Repeat exactly the opening lines of the records, ending with the line that contains "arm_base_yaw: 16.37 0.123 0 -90".

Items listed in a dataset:
——————
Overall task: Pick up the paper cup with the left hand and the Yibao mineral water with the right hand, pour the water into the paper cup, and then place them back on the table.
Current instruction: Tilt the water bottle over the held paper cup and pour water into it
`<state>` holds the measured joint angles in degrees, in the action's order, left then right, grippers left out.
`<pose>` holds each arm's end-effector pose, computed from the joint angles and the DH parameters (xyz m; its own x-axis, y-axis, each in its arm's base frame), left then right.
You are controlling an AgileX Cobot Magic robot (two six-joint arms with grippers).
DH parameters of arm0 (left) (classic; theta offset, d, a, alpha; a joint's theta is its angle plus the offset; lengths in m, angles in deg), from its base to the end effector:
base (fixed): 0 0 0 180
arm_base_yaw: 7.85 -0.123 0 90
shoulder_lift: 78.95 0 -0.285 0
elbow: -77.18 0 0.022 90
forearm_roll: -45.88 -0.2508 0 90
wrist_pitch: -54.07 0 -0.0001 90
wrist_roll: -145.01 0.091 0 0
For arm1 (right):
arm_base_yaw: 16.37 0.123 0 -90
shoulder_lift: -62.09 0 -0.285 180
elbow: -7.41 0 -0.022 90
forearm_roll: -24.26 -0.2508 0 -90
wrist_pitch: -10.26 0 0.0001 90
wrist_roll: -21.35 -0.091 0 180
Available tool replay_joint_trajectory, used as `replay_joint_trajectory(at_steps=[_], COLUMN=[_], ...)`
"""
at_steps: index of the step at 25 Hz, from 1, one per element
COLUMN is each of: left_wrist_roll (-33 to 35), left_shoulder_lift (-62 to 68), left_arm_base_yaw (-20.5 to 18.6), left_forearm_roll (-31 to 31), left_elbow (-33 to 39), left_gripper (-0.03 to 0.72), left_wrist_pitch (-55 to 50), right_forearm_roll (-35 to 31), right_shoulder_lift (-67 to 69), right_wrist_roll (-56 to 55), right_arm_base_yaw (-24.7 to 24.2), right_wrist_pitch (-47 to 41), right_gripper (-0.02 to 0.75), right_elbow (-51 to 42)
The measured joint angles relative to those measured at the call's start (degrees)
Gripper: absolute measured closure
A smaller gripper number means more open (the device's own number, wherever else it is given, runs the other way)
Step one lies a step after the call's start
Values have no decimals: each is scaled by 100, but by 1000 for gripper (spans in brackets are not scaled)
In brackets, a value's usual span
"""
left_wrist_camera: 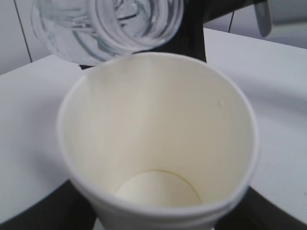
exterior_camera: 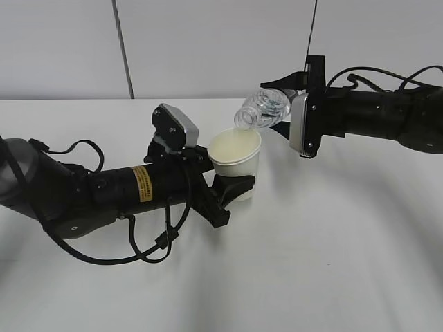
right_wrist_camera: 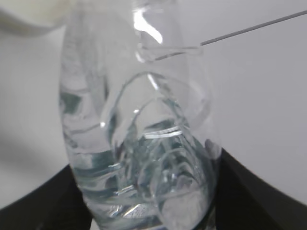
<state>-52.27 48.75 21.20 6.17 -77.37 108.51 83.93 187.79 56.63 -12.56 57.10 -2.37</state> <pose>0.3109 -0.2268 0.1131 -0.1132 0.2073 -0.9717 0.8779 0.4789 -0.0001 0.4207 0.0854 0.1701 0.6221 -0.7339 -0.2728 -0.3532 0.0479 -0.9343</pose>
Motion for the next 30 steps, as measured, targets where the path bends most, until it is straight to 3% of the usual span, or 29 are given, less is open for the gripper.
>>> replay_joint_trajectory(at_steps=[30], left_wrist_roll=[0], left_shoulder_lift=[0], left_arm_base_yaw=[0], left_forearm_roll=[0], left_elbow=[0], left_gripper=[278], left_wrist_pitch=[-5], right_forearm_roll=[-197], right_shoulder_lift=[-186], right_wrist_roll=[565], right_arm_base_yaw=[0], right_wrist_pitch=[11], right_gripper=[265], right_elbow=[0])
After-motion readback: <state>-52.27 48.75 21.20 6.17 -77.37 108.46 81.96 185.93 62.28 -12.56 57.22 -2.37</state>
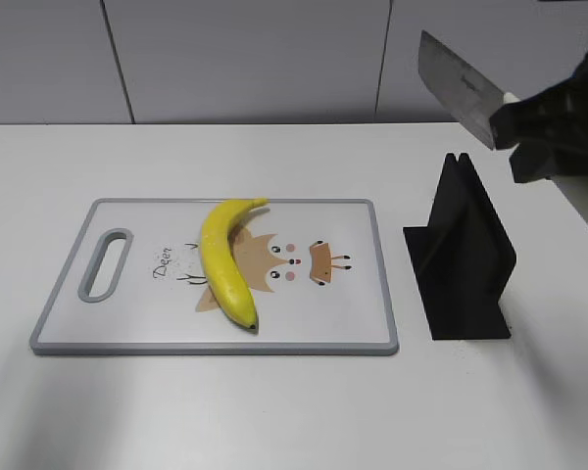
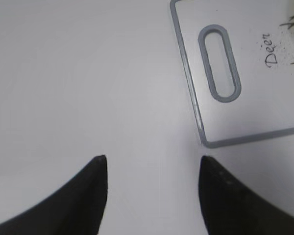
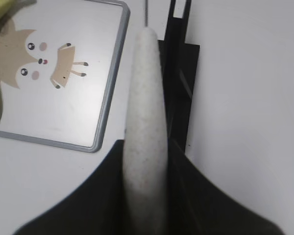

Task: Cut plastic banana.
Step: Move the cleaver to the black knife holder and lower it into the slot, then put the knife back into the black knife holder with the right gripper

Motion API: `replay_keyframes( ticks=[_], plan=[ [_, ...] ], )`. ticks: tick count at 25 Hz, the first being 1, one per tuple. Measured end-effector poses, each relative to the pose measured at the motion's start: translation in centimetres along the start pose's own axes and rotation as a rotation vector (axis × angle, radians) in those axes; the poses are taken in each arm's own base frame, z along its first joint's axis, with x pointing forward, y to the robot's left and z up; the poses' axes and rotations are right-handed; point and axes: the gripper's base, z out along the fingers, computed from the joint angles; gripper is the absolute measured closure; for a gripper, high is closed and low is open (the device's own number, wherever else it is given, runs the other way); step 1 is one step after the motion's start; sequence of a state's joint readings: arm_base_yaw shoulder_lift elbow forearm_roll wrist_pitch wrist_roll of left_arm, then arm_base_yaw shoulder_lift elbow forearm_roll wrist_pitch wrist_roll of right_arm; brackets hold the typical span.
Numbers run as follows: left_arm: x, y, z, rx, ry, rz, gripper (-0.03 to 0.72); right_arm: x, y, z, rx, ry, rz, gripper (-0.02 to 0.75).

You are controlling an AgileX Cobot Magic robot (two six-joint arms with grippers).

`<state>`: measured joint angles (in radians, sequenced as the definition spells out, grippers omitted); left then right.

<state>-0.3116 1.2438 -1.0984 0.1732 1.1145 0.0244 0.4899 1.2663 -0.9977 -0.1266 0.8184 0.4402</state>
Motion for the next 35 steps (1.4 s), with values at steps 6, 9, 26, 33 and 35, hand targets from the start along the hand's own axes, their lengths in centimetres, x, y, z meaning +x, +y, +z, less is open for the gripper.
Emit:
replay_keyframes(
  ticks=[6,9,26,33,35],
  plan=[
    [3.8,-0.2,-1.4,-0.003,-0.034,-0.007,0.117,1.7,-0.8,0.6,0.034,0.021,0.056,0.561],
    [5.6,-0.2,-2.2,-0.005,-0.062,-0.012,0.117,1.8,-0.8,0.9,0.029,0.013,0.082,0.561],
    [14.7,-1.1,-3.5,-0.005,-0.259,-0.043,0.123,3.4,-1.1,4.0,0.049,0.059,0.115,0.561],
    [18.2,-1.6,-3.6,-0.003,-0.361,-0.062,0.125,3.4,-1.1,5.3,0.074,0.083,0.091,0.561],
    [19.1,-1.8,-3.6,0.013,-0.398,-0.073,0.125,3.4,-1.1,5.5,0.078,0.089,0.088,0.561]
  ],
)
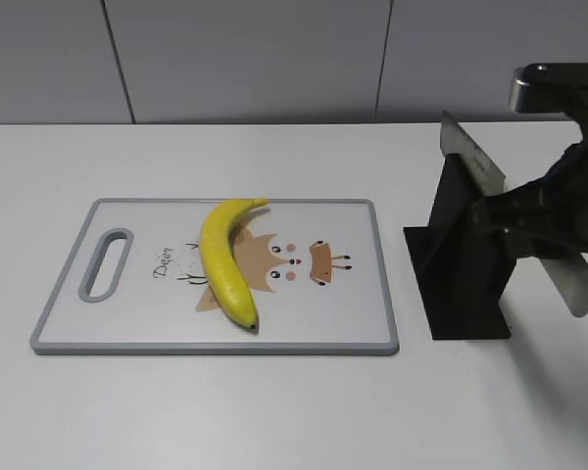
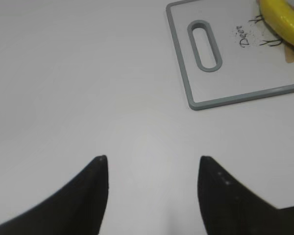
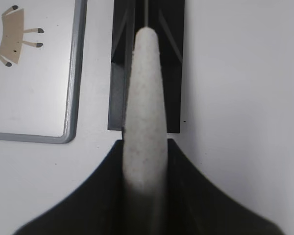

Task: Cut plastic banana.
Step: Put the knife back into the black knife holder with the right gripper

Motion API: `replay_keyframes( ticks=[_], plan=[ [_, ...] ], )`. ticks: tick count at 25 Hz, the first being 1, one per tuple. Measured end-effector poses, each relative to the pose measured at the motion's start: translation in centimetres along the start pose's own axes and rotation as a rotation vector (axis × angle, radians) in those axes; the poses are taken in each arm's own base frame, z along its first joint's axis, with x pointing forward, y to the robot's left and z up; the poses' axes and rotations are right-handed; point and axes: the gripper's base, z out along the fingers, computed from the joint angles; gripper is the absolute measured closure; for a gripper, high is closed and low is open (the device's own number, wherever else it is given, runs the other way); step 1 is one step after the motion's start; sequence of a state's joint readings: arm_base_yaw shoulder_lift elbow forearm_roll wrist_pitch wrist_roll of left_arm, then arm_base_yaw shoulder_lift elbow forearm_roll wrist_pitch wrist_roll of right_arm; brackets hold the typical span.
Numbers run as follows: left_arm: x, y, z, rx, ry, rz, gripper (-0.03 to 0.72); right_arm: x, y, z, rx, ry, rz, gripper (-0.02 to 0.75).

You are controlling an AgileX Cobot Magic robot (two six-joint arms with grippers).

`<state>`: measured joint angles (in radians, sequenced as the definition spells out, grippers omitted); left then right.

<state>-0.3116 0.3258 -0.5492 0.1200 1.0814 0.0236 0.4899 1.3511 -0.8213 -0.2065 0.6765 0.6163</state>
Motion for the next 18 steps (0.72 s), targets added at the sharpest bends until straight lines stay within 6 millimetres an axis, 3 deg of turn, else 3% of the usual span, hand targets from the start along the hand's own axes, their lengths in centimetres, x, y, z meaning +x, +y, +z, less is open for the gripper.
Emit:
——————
_Result of the task_.
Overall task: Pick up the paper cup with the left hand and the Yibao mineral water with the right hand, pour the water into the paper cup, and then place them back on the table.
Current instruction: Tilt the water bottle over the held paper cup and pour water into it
`<state>` holds the measured joint angles in degrees, in the action's order, left then right, grippers left out.
`<pose>` holds each arm's end-effector pose, computed from the joint angles and the DH parameters (xyz m; its own x-axis, y-axis, each in its arm's base frame), left then right.
You are controlling an AgileX Cobot Magic robot (two six-joint arms with grippers).
DH parameters of arm0 (left) (classic; theta offset, d, a, alpha; a joint's theta is its angle plus the offset; lengths in m, angles in deg), from its base to the end effector:
base (fixed): 0 0 0 180
arm_base_yaw: 7.85 -0.123 0 90
shoulder_lift: 78.95 0 -0.285 0
elbow: -77.18 0 0.022 90
forearm_roll: -45.88 -0.2508 0 90
wrist_pitch: -54.07 0 -0.0001 90
wrist_roll: -145.01 0.091 0 0
For arm1 (right):
arm_base_yaw: 16.37 0.123 0 -90

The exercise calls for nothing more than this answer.